Operative procedures are the most definitive mode of treatment in pediatric orthopedics. The outcome of the procedure is largely determined by the judgment and skill of the surgeon. Children have both greater healing potential and fewer complications than adult patients, increasing the chances for a successful outcome.
Indications for operations include alleviating pain, limited function, and unsatisfactory appearance, as well as a means of preventing future disability. Prophylactic operations are appropriate only when the natural history is known and serious disability is relatively certain. In some, the need for surgery is well accepted; in others, persisting deformity is unexpected.
Management options Orthopedists can choose from among a wide range of treatment options. First, try a nonoperative treatment, if there is a reasonable chance of success. If the patient has a tarsal coalition and pain, immobilize the foot in a cast for several weeks as a trial. If the pain recurs, excise the bar. If the family is seeking multiple consultations, it is often wise to start with an nonoperative approach. If the family is uncertain, and waiting will not jeopardize the outcome, simply delay the needed operative correction until the family is ready to make a decision.
Conservative management Sometimes an operation is the most conservative of the treatment options. If so, proceed with this treatment first. This approach benefits both the family and child. There are a number of classic examples in which delay in operative correction has harmed the child. A 12-year-old girl with a 50-degree right thoracic scoliosis was given a trial treatment with a brace and physical therapy for several years, only to have the 60-degree curve instrumented and fused at age 15. This unfortunate girl experienced the hardships of 3 years of unnecessary brace treatment. Long-term brace treatment is not a benign option; it is often a psychologically damaging experience. In another case, a child with cerebral palsy and a subluxation of the hip was managed by physical therapy. Subluxation progressed to dislocation. An early adductor lengthening or transfer would have been the conservative approach.
Cosmetic disability A cosmetic disability may justify operative correction. Unsightly genu varum or valgum may be corrected by a hemiepiphysiodesis. An abductor lurch may be corrected with a trochanteric transfer. A severe kyphotic deformity may justify instrumentation, correction, and fusion. Each treatment carries risks. Weighing the risks and benefits is often difficult.
Family’s Role Provide factual information regarding risks and benefits of each alternative, and then allow the family to choose among the medically acceptable options. Be aware that issues concerning body image peak during early adolescence. What is bothersome at age 14 may become acceptable at age 17. Delay the correction of marginally disabling deformities until it is clear that the concern is lasting. Performing an unnecessary operation just because the parent wishes to do something is not appropriate. First and foremost, the orthopedist is the advocate of the child.
During the final preoperative evaluation, think through each step of the procedure to make certain that the preoperative planning is complete. Be certain that special tools or implants will be available.

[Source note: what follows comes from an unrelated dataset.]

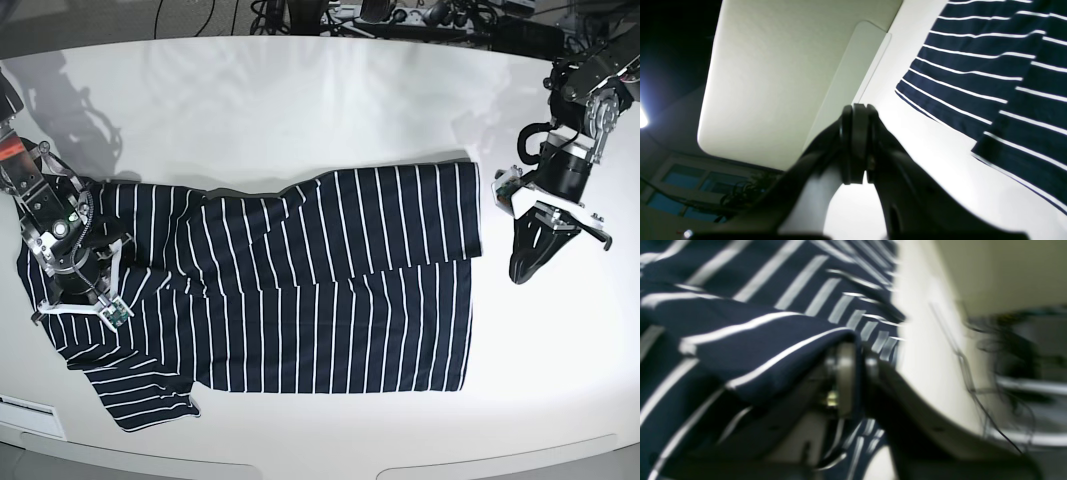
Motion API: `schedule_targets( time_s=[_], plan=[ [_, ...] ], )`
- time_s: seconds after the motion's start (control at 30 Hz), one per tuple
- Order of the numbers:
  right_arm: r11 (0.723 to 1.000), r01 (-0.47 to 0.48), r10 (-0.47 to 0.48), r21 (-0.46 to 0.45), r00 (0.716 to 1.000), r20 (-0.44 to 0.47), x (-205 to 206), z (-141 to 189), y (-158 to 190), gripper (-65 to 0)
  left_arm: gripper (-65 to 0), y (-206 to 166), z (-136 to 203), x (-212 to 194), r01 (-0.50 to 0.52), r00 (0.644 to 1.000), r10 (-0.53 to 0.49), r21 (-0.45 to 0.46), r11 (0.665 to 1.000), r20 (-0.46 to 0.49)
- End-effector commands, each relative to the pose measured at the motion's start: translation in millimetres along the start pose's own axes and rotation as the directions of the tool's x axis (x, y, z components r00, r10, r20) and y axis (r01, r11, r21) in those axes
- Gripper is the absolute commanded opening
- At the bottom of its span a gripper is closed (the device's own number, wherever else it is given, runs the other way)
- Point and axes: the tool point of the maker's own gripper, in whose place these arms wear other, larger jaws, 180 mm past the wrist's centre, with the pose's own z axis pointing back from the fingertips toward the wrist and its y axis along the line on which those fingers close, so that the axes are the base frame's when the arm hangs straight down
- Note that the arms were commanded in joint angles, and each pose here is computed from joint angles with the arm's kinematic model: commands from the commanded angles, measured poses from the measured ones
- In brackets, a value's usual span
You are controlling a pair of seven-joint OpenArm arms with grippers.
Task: Fold the T-shirt properly
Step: 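Open the left gripper and move it to the folded shirt's side edge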
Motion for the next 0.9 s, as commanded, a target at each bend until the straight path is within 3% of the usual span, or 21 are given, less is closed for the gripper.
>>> schedule_targets(
  time_s=[0.0,0.07,0.13,0.27,0.43,0.57,0.77,0.87],
  plan=[
    [0.999,-0.003,0.004,-0.039,1.000,0.023,8.0,3.5,-20.4,-43.4,-65.0,11.3,-1.4,7.2,0.029,0.999,-0.030,0.018,0.999,0.037],
    [1.000,-0.026,0.026,0.009,1.000,0.003,3.9,3.3,-11.2,-30.4,-65.0,7.7,-1.5,6.4,0.034,0.999,-0.034,-0.002,0.999,0.033],
    [0.998,-0.054,0.055,0.042,0.998,-0.022,-0.9,3.5,-5.8,-25.6,-65.0,6.8,-1.5,6.4,0.036,0.999,-0.035,-0.008,0.999,0.034],
    [0.997,-0.074,0.074,0.000,0.996,-0.052,-5.8,3.6,-14.1,-25.7,-65.0,5.2,-1.0,6.1,0.046,0.998,-0.045,-0.024,0.999,0.037],
    [0.981,-0.091,0.076,-0.171,0.993,-0.092,-9.3,6.9,-46.9,-25.8,-65.0,-19.3,3.0,-1.1,0.067,0.998,-0.064,-0.182,0.981,0.021],
    [0.991,-0.062,0.039,-0.118,0.981,-0.189,-28.2,8.1,-37.4,-25.8,-65.0,-30.1,5.6,-4.0,0.051,0.999,-0.051,-0.247,0.968,0.007],
    [0.986,-0.056,0.006,-0.155,0.953,-0.304,-53.1,14.4,-39.5,-25.8,-65.0,-22.2,2.1,-2.6,0.064,0.998,-0.063,-0.197,0.978,0.016],
    [0.997,-0.049,0.028,-0.057,0.946,-0.324,-62.6,13.8,-15.9,-25.8,-65.0,-11.6,-4.7,-4.2,0.063,0.998,-0.063,-0.164,0.984,0.008]
  ],
)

Anticipate Possible Complications Look for problems that may complicate the procedure. The most common problems are respiratory infections and skin lesions. Check the temperature, evaluate the ears, throat, and lungs. Examine the skin about the operative site for inflammation. The decision regarding respiratory status is generally made by the anesthesiologist. It is usually wise to reschedule the procedure if the child has an unexplained fever, a respiratory infection, infected or inflamed skin lesions in the operative area, or documented exposure to a contagious disease, such as chicken pox or measles. Make certain the family understands the procedure and follow-up plans. Use a model or a skeleton to explain the operation to the family.
Discharge Plans Make discharge plans at this time. Arrange for adaptive equipment necessary for home care. If the child will be using crutches or splints after the procedure, make fittings before the operation. Plan transportation home and anticipate special needs. Plan for home teaching if the child will be away from school for more than two weeks. Make certain someone will be available to care for the child at all times.
Preparing the Child Prepare the child for the operation with a simple and honest explanation. Describe the procedures in terms appropriate to the child’s or adolescent’s age, and detail what he or she is likely to experience. Use the material in the reference section of this book and use models. A teddy bear in a spica cast is a useful model for young patients. Let the child make choices wherever it is possible; for example, let the child choose the color of the cast. Arrange for the child to tour the hospital. All of these measures will help to reduce fear and to build a positive attitude toward the experience and the doctor.
Special Operative Needs Be certain fixation, bank bone graft, special tools, or implants will be available.